**SOURCE RECORDS**.
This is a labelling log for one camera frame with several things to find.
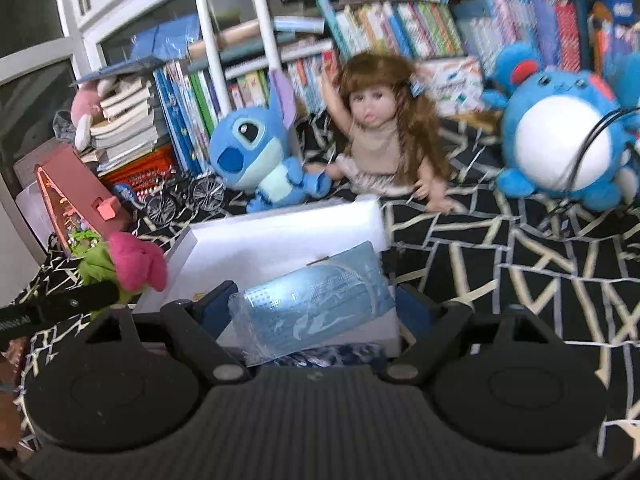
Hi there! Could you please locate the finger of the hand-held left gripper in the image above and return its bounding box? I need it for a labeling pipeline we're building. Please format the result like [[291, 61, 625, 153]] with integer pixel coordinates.
[[0, 280, 121, 347]]

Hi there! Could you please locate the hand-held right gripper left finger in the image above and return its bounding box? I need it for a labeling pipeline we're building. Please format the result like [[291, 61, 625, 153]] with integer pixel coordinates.
[[86, 281, 252, 387]]

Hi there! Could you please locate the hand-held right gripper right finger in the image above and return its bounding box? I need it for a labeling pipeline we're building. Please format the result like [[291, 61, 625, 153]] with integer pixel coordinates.
[[382, 284, 552, 384]]

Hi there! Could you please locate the green scrunchie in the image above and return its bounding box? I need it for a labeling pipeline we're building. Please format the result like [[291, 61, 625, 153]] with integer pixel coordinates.
[[79, 242, 137, 307]]

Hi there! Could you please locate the blue face mask pack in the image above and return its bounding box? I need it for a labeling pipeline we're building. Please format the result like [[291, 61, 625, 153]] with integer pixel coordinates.
[[228, 241, 396, 367]]

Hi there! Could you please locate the blue floral pouch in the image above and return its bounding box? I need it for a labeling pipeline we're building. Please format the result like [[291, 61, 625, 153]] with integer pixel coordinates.
[[270, 342, 391, 368]]

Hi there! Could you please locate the white shallow box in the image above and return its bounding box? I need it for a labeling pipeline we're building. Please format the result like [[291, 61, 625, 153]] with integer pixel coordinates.
[[132, 197, 403, 359]]

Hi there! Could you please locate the black white-lined blanket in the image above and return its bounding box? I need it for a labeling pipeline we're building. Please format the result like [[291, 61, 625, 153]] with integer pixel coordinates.
[[0, 110, 640, 480]]

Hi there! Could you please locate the model bicycle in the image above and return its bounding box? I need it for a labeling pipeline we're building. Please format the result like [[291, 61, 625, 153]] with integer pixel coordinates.
[[145, 171, 227, 226]]

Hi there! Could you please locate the pink toy house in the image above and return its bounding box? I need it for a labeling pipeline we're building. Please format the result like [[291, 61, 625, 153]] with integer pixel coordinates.
[[34, 141, 132, 261]]

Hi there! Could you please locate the red plastic basket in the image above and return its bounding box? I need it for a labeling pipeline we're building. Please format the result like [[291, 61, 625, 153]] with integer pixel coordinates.
[[100, 144, 179, 197]]

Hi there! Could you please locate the blue alien plush toy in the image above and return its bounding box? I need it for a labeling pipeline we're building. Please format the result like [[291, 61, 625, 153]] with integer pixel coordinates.
[[209, 71, 332, 213]]

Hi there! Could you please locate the grey cloth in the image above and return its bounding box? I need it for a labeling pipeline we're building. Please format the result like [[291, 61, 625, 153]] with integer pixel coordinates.
[[52, 110, 79, 142]]

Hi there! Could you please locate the long-haired doll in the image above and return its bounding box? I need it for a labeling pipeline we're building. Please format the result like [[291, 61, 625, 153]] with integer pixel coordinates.
[[305, 55, 458, 216]]

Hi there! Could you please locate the stack of flat books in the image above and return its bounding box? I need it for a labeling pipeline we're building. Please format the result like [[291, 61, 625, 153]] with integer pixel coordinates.
[[75, 60, 170, 172]]

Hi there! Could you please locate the pink plush toy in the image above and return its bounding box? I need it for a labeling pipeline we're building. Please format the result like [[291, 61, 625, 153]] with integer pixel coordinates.
[[70, 79, 118, 152]]

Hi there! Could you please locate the round blue plush toy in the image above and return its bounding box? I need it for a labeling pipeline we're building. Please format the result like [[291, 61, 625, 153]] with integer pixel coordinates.
[[482, 42, 640, 211]]

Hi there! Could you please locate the white colourful box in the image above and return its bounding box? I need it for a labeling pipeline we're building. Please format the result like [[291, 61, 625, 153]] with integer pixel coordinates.
[[416, 56, 487, 117]]

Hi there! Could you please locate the row of upright books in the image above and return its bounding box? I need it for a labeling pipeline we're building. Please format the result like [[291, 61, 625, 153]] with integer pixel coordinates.
[[152, 0, 640, 177]]

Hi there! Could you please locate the black cable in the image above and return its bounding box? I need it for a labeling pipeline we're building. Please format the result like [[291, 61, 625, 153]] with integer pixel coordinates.
[[545, 106, 640, 213]]

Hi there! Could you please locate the white pipe frame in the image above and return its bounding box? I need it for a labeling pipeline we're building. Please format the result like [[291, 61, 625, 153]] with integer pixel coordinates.
[[192, 0, 287, 113]]

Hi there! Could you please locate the white window frame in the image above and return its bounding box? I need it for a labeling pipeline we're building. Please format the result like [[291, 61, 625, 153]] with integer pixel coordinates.
[[0, 0, 251, 92]]

**WHAT IS REQUIRED**.
Output the data verbatim, images excluded.

**TASK SOLUTION**.
This is a labelling log for one camera frame with several things to find.
Hi there! Could you please locate the finger of the hand-held left gripper in the image above and return its bounding box? I need it for a labeling pipeline we're building. Please format the result like [[291, 61, 625, 153]] with integer pixel coordinates.
[[0, 280, 121, 347]]

Hi there! Could you please locate the hand-held right gripper left finger in the image above and return its bounding box? I need it for a labeling pipeline we're building. Please format the result like [[291, 61, 625, 153]] with integer pixel coordinates.
[[86, 281, 252, 387]]

Hi there! Could you please locate the hand-held right gripper right finger in the image above and return its bounding box? I need it for a labeling pipeline we're building. Please format the result like [[291, 61, 625, 153]] with integer pixel coordinates.
[[382, 284, 552, 384]]

Hi there! Could you please locate the green scrunchie in the image above and return its bounding box? I need it for a labeling pipeline we're building. Please format the result like [[291, 61, 625, 153]] with integer pixel coordinates.
[[79, 242, 137, 307]]

Hi there! Could you please locate the blue face mask pack in the image above and return its bounding box? I need it for a labeling pipeline we're building. Please format the result like [[291, 61, 625, 153]] with integer pixel coordinates.
[[228, 241, 396, 367]]

Hi there! Could you please locate the blue floral pouch in the image above and return its bounding box? I need it for a labeling pipeline we're building. Please format the result like [[291, 61, 625, 153]] with integer pixel coordinates.
[[270, 342, 391, 368]]

Hi there! Could you please locate the white shallow box in the image above and return its bounding box? I need it for a labeling pipeline we're building. Please format the result like [[291, 61, 625, 153]] with integer pixel coordinates.
[[132, 197, 403, 359]]

Hi there! Could you please locate the black white-lined blanket in the image above and return its bounding box? I need it for a labeling pipeline we're building. Please format the result like [[291, 61, 625, 153]] with integer pixel coordinates.
[[0, 110, 640, 480]]

Hi there! Could you please locate the model bicycle in the image above and return its bounding box? I need it for a labeling pipeline we're building. Please format the result like [[291, 61, 625, 153]] with integer pixel coordinates.
[[145, 171, 227, 226]]

Hi there! Could you please locate the pink toy house in the image above and return its bounding box? I need it for a labeling pipeline we're building. Please format the result like [[291, 61, 625, 153]] with integer pixel coordinates.
[[34, 141, 132, 261]]

Hi there! Could you please locate the red plastic basket in the image above and return its bounding box? I need it for a labeling pipeline we're building. Please format the result like [[291, 61, 625, 153]] with integer pixel coordinates.
[[100, 144, 179, 197]]

Hi there! Could you please locate the blue alien plush toy in the image above and return its bounding box? I need it for a labeling pipeline we're building. Please format the result like [[291, 61, 625, 153]] with integer pixel coordinates.
[[209, 71, 332, 213]]

Hi there! Could you please locate the grey cloth in the image above and return its bounding box? I need it for a labeling pipeline we're building. Please format the result like [[291, 61, 625, 153]] with integer pixel coordinates.
[[52, 110, 79, 142]]

Hi there! Could you please locate the long-haired doll in the image above and return its bounding box? I need it for a labeling pipeline we're building. Please format the result like [[291, 61, 625, 153]] with integer pixel coordinates.
[[305, 55, 458, 216]]

Hi there! Could you please locate the stack of flat books in the image above and return its bounding box? I need it for a labeling pipeline we're building. Please format the result like [[291, 61, 625, 153]] with integer pixel coordinates.
[[75, 60, 170, 172]]

Hi there! Could you please locate the pink plush toy in the image above and return its bounding box? I need it for a labeling pipeline we're building. Please format the result like [[291, 61, 625, 153]] with integer pixel coordinates.
[[70, 79, 118, 152]]

Hi there! Could you please locate the round blue plush toy in the image above and return its bounding box? I need it for a labeling pipeline we're building. Please format the result like [[291, 61, 625, 153]] with integer pixel coordinates.
[[482, 42, 640, 211]]

Hi there! Could you please locate the white colourful box in the image above and return its bounding box? I need it for a labeling pipeline we're building. Please format the result like [[291, 61, 625, 153]] with integer pixel coordinates.
[[416, 56, 487, 117]]

Hi there! Could you please locate the row of upright books in the image above and return its bounding box? I need it for a labeling pipeline we're building. Please format the result like [[291, 61, 625, 153]] with integer pixel coordinates.
[[152, 0, 640, 177]]

Hi there! Could you please locate the black cable in the image above and return its bounding box? I need it for a labeling pipeline we're building. Please format the result like [[291, 61, 625, 153]] with integer pixel coordinates.
[[545, 106, 640, 213]]

Hi there! Could you please locate the white pipe frame in the image above and return its bounding box? I need it for a labeling pipeline we're building. Please format the result like [[291, 61, 625, 153]] with integer pixel coordinates.
[[192, 0, 287, 113]]

Hi there! Could you please locate the white window frame in the image above and return its bounding box? I need it for a labeling pipeline we're building. Please format the result like [[291, 61, 625, 153]] with integer pixel coordinates.
[[0, 0, 251, 92]]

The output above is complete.